Be that as it may, the attacks on organizations paying for PR efforts isn’t limited to government. AIG — American International Group, AIG, the company that has taken billions of dollars in federal bailout money — has already been caught engaging in some spendthrift behaviors. But now the company has been caught spending money on PR — what Fortune Magazine has characterized as a “dizzying PR binge.” That’s based on the revelation that AIG has four PR groups on the payroll. And again, the source of angst seems to be the fact that AIG also has an in-house communications team.

In AIG’s case, the outside teams are fairly well-known global brands, including Hill & Knowlton and Burson Marstellar, which are involved in government communication efforts. The Fortune article argues that, despite the money spent on PR, “the company has given little clarity on taxpayer losses to date or indeed much communication directed toward taxpayers at all.”

This could be the fault of the PR staff. It could also be based on counsel from outside PR agencies. Most likely, though, it’s a final decision from company executives who are opting to ignore the advice of its communication advisers to be more transparent and forthcoming. Whoever’s responsible, the situation — like the one in Chicago — is fueling the growing belief that external PR is unnecessary if you have an internal team. And while some external engagements may not be the best use of budget dollars, most inside PR staffs know exactly what they’re doing when they budget for external resources.

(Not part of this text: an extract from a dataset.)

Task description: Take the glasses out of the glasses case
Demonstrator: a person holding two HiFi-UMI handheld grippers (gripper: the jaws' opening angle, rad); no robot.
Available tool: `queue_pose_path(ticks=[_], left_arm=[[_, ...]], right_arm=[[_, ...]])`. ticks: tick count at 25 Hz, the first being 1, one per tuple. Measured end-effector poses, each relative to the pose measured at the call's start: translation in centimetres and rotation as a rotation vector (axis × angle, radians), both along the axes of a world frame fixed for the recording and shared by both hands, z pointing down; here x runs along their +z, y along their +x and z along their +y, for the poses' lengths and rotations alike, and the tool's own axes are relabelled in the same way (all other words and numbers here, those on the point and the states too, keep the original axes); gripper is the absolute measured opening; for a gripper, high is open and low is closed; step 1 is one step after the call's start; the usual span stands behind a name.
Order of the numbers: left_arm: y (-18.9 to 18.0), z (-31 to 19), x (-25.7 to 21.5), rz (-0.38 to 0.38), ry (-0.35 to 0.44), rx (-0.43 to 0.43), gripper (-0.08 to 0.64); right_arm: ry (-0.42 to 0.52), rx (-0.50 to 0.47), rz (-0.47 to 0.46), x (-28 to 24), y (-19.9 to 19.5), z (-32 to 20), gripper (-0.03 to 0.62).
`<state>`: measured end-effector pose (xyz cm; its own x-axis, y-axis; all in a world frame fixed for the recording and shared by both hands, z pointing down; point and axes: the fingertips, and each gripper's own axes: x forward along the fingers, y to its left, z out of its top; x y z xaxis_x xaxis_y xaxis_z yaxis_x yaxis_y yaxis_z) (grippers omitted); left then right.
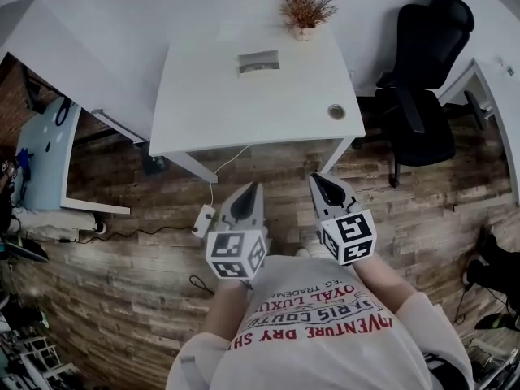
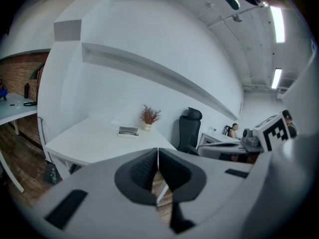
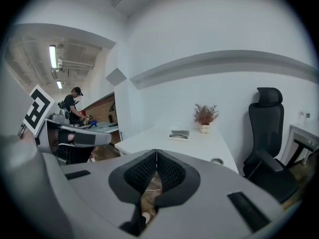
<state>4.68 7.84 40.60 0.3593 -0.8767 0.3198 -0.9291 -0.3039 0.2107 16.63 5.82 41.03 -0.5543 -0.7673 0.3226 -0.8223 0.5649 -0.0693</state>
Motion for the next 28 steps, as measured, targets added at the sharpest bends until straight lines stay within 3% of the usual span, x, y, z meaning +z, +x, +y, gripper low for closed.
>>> queue_pose_path(ticks=[8, 17, 23, 28], left_arm=[[-3.6, -11.2, -1.5, 0.007, 0.033, 0.076, 0.009], [-9.4, -23.4, -0.8, 0.007, -0.008, 0.166, 0.009], [-12.9, -29.2, 0.4, 0.001, -0.037, 0.219, 0.009], [-14.7, -32.2, 1.5, 0.017, -0.071, 0.208, 0.009]], right_arm=[[0.007, 0.103, 0.007, -0.6, -2.6, -9.7, 0.012], [-0.001, 0.217, 0.007, -0.7, -7.2, -20.4, 0.012], [-0.024, 0.269, 0.013, 0.1, -10.6, -26.2, 0.012], [-0.058, 0.263, 0.013, 0.4, -12.5, -29.5, 0.012]])
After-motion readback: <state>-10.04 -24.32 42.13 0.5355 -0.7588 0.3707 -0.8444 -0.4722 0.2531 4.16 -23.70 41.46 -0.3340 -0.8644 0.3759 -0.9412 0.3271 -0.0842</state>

It’s worth noting that the recent Annenberg report on the impact of the recession of PR confirms that agencies are being hit much harder than internal staffs.

If the PR profession ever decides to undertake a genuine campaign to address these inaccurate perceptions, the roles of internal and external teams needs to be added to the mix. Otherwise, uninformed pundits like Alderman Waguespack, who have no interest in determining the real value PR agencies provide in exchange for their fees, will be telling our story for us.

And it wouldn’t hurt if agencies as a matter of course produced some kind of ROI metric, even if the client isn’t paying for it, just to have evidence in hand that these pandering attacks just plain have it wrong.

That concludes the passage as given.